### What you are asked to do:
For every line in the material, print that line exactly.
============
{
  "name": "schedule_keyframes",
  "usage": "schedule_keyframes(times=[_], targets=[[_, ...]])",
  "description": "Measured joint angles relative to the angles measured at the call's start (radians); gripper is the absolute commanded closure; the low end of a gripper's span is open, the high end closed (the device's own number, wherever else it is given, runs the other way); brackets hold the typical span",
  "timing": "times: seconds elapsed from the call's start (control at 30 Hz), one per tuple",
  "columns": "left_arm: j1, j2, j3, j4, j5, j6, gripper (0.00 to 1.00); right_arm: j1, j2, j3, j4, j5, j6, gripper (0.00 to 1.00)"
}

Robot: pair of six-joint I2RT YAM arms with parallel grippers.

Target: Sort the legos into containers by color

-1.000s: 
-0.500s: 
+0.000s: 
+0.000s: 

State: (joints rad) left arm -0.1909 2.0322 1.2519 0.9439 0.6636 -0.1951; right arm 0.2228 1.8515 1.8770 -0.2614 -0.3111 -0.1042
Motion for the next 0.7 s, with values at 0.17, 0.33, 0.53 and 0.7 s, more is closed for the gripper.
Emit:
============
### The answer:
{
  "name": "schedule_keyframes",
  "usage": "schedule_keyframes(times=[_], targets=[[_, ...]])",
  "description": "Measured joint angles relative to the angles measured at the call's start (radians); gripper is the absolute commanded closure; the low end of a gripper's span is open, the high end closed (the device's own number, wherever else it is given, runs the other way); brackets hold the typical span",
  "timing": "times: seconds elapsed from the call's start (control at 30 Hz), one per tuple",
  "columns": "left_arm: j1, j2, j3, j4, j5, j6, gripper (0.00 to 1.00); right_arm: j1, j2, j3, j4, j5, j6, gripper (0.00 to 1.00)"
}

Robot: pair of six-joint I2RT YAM arms with parallel grippers.

Target: Sort the legos into containers by color

-1.000s: 
-0.500s: 
+0.000s: 
+0.000s: 

State: (joints rad) left arm -0.1909 2.0322 1.2519 0.9439 0.6636 -0.1951; right arm 0.2228 1.8515 1.8770 -0.2614 -0.3111 -0.1042
Motion for the next 0.7 s, with values at 0.17, 0.33, 0.53 and 0.7 s, more is closed for the gripper.
Emit:

No more work remains in this exercise.